L'amendement n° 210 vise à tenir compte de la modification de la rédaction du premier alinéa de l'article L. 434-6 du code du travail introduit par l'article 95 de la loi du 15 mai 2001 relative aux nouvelles régulations économiques.
M. le président. Quel est l'avis de la commission sur ces deux amendements ?
M. Alain Gournac, rapporteur. En ce qui concerne l'amendement n° 209, le rapporteur est bien ennuyé, car le troisième alinéa auquel il est fait allusion a été supprimé. Pour être constructif, je m'en remettrai toutefois à la sagesse du Sénat.
S'agissant de l'amendement n° 210, la commission émet un avis favorable.
M. Nicolas About, président de la commission des affaires sociales. Je demande la parole.
M. le président.
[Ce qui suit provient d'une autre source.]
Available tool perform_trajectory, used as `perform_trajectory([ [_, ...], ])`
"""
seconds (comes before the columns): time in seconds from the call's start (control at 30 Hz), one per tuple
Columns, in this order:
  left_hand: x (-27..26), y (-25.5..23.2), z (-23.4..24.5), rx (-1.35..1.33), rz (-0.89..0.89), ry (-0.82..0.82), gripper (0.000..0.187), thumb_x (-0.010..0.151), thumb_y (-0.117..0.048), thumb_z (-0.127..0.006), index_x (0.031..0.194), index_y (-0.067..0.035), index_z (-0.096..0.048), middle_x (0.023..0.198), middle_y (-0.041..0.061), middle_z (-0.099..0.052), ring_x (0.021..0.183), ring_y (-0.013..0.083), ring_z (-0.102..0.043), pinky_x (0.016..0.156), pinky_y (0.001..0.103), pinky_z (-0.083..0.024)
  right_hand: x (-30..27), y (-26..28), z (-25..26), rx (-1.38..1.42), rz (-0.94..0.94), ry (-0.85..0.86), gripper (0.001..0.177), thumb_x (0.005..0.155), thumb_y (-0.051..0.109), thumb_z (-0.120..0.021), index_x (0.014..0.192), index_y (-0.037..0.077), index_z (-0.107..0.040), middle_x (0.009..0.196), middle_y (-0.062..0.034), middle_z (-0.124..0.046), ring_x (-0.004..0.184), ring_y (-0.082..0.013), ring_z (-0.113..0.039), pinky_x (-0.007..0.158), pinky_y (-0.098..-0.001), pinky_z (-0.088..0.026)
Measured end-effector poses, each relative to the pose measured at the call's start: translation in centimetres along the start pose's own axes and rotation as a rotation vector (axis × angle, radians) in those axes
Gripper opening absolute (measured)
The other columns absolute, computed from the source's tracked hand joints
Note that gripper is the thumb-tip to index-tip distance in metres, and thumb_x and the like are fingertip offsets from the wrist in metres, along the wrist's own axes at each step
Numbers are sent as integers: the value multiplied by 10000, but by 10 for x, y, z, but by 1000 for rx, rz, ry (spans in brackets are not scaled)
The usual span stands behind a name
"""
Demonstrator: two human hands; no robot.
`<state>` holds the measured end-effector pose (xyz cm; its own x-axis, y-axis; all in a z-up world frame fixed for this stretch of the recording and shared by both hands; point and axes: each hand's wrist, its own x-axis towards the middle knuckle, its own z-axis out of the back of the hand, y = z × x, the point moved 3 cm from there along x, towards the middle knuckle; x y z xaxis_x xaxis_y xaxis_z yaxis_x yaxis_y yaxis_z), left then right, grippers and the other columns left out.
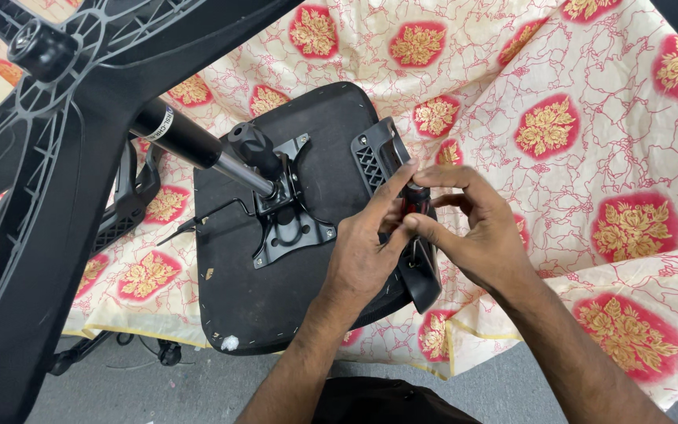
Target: The person attaches a black plastic armrest to the underside of an office chair seat using a screwdriver. They align the armrest, insert screws, and tighten them to secure the part in place.
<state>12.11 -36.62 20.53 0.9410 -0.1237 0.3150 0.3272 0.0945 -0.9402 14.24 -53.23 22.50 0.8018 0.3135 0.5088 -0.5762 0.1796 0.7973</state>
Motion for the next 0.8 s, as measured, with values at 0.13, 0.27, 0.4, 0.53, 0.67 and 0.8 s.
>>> perform_trajectory([
  [0.13, -2, -3, -5, 78, -84, -73, 629, 903, -40, -770, 1467, -164, -523, 1197, 129, -698, 1055, 216, -745, 863, 330, -649, 4, 3, -6, -128, -11, -72, 434, 819, 90, -900, 1174, 64, -652, 1099, -45, -674, 966, -94, -620, 835, -241, -530],
  [0.27, -2, -1, -4, 37, -85, -98, 599, 872, -44, -801, 1408, -115, -543, 1192, 115, -714, 1072, 209, -753, 871, 326, -632, 4, 12, -12, -148, -57, -75, 388, 821, 85, -871, 1157, 63, -677, 1030, -10, -708, 903, -70, -644, 793, -224, -550],
  [0.4, -9, -4, 2, 75, -126, -99, 648, 913, -49, -753, 1490, -127, -467, 1245, 130, -688, 1118, 229, -731, 944, 348, -637, 5, 19, -14, -97, -105, 44, 387, 863, 65, -815, 1231, 65, -693, 1030, -6, -723, 960, -69, -681, 867, -234, -577],
  [0.53, -11, -3, 5, 6, -116, -61, 728, 968, -49, -688, 1589, -164, -327, 1245, 137, -695, 1148, 235, -722, 992, 374, -610, 4, 17, -20, 42, -170, 84, 413, 902, 73, -779, 1302, 84, -678, 1023, -1, -700, 916, -73, -633, 842, -238, -556],
  [0.67, -10, 2, 1, 10, -111, -86, 711, 1004, -34, -678, 1612, -210, -355, 1134, 138, -716, 1088, 219, -756, 984, 358, -638, 5, 17, -21, 3, 44, 19, 431, 903, 73, -800, 1300, 77, -634, 1195, -17, -626, 1045, -95, -625, 937, -260, -557],
  [0.8, -6, 6, -6, 68, -83, -178, 766, 905, -8, -734, 1568, -223, -416, 1055, 123, -722, 973, 197, -758, 867, 340, -671, 9, 13, -22, -175, -64, -59, 456, 805, 99, -895, 1205, 79, -676, 984, -30, -628, 858, -107, -592, 758, -256, -520],
])
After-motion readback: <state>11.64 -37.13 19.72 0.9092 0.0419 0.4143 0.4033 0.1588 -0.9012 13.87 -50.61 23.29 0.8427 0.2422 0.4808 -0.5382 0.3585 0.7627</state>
La parole est à M. le président de la commission.
M. Nicolas About, président de la commission. Je crois qu'il faut comprendre désormais que l'on remplace les mots : « du cinquième alinéa » par les mots : « des troisième à cinquième alinéas ». En effet, le troisième alinéa ayant été supprimé, le quatrième alinéa devient le troisième alinéa.
M. le président. Je mets aux voix l'amendement n° 209, pour lequel la commission s'en remet à la sagesse du Sénat.

(L'amendement est adopté.)
M. le président. Je mets aux voix l'amendement n° 210, accepté par la commission.

(L'amendement est adopté.)
M. le président. Je mets aux voix l'article 32 bis , modifié.